Work through the records below and copy every line that includes "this".

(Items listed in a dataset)
# # #
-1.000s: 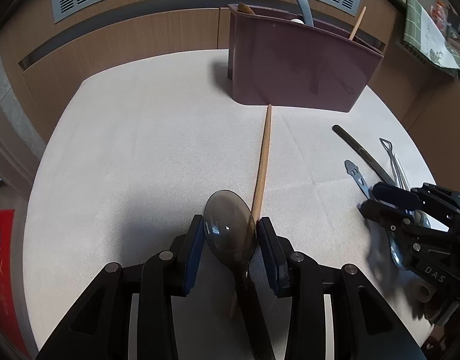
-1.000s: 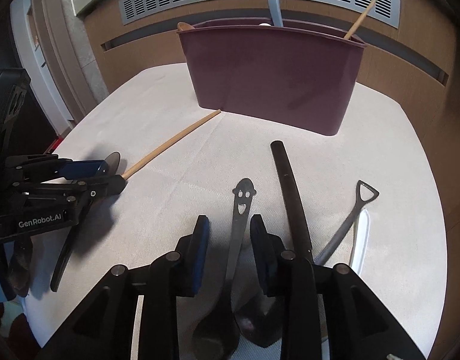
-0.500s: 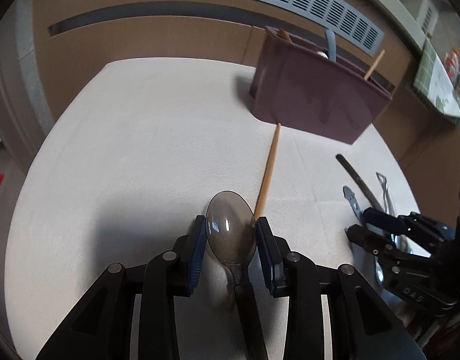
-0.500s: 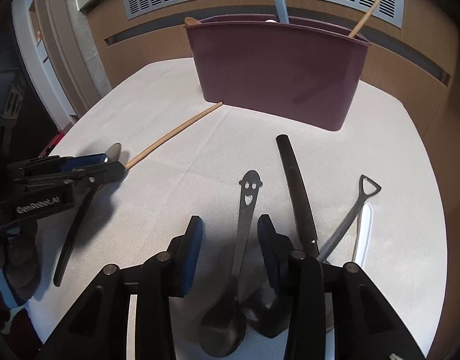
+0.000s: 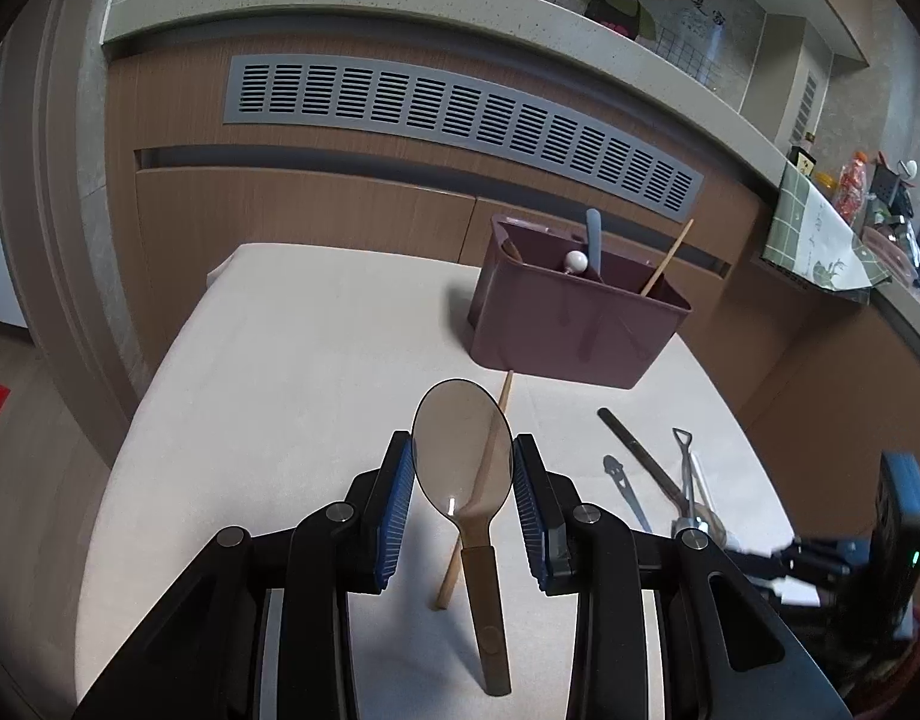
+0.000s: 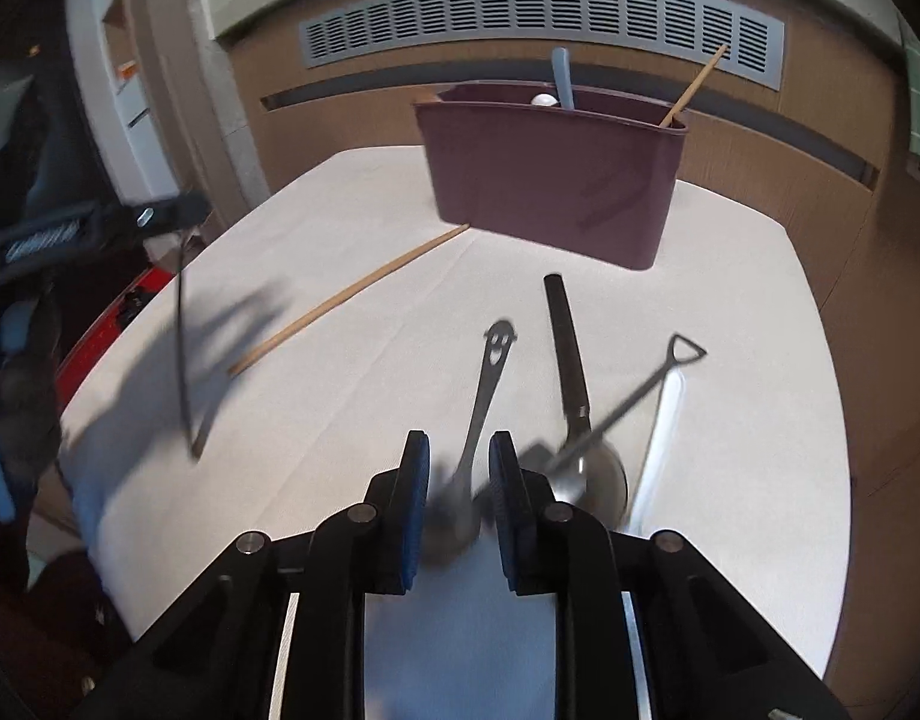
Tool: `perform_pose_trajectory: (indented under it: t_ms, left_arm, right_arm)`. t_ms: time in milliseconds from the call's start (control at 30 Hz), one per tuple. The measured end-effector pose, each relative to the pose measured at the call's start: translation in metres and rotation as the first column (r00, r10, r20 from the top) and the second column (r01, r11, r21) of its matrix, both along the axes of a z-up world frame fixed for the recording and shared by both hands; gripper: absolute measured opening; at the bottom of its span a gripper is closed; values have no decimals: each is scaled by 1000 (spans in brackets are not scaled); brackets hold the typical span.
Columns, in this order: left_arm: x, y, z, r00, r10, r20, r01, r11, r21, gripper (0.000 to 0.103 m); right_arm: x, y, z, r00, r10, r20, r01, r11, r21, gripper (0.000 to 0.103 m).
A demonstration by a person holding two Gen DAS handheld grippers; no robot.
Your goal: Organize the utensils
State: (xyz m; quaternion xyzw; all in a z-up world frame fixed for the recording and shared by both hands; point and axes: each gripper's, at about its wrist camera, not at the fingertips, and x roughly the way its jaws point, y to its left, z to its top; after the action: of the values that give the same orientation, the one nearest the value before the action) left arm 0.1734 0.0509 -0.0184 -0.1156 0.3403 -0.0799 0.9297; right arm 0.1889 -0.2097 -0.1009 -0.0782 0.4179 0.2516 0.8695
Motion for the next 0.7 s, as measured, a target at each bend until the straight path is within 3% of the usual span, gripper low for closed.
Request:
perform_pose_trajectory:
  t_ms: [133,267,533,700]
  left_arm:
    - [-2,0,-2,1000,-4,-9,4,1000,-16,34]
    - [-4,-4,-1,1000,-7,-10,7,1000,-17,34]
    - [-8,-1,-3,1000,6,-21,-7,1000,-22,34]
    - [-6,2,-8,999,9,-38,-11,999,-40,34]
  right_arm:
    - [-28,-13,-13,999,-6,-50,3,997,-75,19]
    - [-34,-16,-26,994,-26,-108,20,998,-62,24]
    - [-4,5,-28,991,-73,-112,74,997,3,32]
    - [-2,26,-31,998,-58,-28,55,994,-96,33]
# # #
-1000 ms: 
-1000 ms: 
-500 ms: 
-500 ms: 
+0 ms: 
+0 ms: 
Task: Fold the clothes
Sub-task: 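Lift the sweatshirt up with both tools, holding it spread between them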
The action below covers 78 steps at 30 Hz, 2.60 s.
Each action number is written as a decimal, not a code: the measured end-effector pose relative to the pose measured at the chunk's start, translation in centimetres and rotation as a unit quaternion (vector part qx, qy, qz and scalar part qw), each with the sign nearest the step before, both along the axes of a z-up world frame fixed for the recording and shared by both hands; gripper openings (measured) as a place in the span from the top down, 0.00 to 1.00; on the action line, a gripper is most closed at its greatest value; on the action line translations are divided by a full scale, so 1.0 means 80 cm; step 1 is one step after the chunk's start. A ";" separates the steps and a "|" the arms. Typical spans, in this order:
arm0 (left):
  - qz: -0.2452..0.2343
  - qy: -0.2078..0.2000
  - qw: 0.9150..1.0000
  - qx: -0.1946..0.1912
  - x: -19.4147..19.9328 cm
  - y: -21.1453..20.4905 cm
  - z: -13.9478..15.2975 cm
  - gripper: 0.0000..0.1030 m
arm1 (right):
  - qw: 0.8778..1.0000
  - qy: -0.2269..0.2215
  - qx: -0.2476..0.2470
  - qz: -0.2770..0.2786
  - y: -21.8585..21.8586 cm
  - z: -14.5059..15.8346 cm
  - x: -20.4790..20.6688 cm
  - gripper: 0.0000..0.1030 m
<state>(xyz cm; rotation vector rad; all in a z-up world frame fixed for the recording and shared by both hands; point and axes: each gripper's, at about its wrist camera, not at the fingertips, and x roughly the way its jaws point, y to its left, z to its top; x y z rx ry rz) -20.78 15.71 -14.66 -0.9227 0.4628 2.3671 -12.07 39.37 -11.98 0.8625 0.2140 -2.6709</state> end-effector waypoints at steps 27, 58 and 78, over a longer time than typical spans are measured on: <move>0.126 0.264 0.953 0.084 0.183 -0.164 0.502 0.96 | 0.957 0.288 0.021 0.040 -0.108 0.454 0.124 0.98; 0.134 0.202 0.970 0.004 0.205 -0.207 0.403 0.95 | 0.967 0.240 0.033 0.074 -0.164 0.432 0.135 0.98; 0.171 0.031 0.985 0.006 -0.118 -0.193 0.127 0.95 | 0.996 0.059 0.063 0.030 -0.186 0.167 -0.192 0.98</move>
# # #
**Output of the exercise:**
Columns, in this order: left_arm: x, y, z, r00, r10, r20, r01, r11, r21, gripper (0.000 to 0.103 m); right_arm: x, y, z, r00, r10, r20, r01, r11, r21, gripper (0.000 to 0.103 m).
Each action number is written as a decimal, not a code: the measured end-effector pose relative to the pose measured at the chunk's start, translation in centimetres and rotation as a unit quaternion (vector part qx, qy, qz and scalar part qw), each with the sign nearest the step before, both along the axes of a z-up world frame fixed for the recording and shared by both hands; gripper openings (measured) as a place in the span from the top down, 0.00 to 1.00; on the action line, a gripper is most closed at its greatest value; on the action line translations are divided by a full scale, so 1.0 means 80 cm; step 1 is one step after the chunk's start. A ";" separates the steps and a "|" the arms. Typical spans, in this order:

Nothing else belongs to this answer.